Is this even my blog?

Only at work for 6 hours today, it was quieter than normal, long periods without a call at the end of the day. The day was ruined however at the end, the trans/lesbian quit, she sent and email around to everyone saying goodbye and that she’ll be at a local pub/bar after work. She dawdled a little, saying goodbyes in person, I left just ahead of her, made awkward eye contact once more and she slowly followed in my wake with her friends or perhaps I should say former friends.

This event upset me greatly, it’s not some that I regret never having spoken to her or that I won’t forget her anytime soon and I possibly never entered her thought stream. What is chewing me up inside now is as similar feeling to when my Polish roommate left, that she’s gone, leaving my story and continuing her own. It makes me feel as if I’m not the main character, I’m powerless to control my story/life and that my story is irrelevant. I didn’t want her to leave, I wanted her to remain a background character in my life and she left without my permission, what I wanted didn’t matter at all and there was nothing I could do to affect things in any way whatsoever. I know it’s repetitive but this is my story, only I should be allowed to initiate changes or they should involve me, getting arrested, fired, quitting, moving, these are all events that result in change but I’m the centre.

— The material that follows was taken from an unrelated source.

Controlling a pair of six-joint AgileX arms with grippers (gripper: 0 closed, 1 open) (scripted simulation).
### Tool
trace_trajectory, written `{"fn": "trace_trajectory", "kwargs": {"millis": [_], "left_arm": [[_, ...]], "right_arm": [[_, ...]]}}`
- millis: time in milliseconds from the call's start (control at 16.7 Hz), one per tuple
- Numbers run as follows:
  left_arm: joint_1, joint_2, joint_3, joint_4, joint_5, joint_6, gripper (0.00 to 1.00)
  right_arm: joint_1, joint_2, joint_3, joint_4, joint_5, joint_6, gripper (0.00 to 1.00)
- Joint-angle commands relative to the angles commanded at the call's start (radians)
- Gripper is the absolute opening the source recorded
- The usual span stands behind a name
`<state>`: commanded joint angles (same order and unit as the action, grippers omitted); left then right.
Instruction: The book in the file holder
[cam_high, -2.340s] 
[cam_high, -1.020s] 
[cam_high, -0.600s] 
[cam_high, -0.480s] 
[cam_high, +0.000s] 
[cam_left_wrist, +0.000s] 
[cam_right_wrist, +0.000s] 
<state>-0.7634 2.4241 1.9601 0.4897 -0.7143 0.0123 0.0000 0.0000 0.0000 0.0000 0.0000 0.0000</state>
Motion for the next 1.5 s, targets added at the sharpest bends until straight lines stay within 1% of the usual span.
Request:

What’s the point in living if I can’t control my life and live the way I want to? Control and customisation are the whole point of living, if I can’t do that then I’ll just live an existence of suffering and might as well just end it all.

On the way home, an old woman starting walking towards me on the pavement instead of around me so I continued to walk straight at her and strongly shoulder shoved her. It felt good to let off some steam but I later regretted it after I realised she had a walking stick and so couldn’t have gone around me due to limited pavement space. I still feel bad, this guilt is perhaps overwhelming the pain from earlier.

Binge ate at home, chocolate.

Can’t bust rank 3 on Hearthstone.

Had an argument with my sisters, they watch two episodes of The Goldberg’s every day, there aren’t even that many episode, if I’m noticing repeats then they must have seen every episode by now too. I had a go at my dad too, there was some issue with picking up my sisters car from the garage, he wanted my mum to drive him, she said no and some flimsy thing about feeling unwell, I told her to stop be so spineless and I told him that “no” means “no” and to get out, he slammed doors. The paki builders he hired massively fucked up and wrecked a large amount of our upstairs hallway, we’ll need new carpet and wallpaper.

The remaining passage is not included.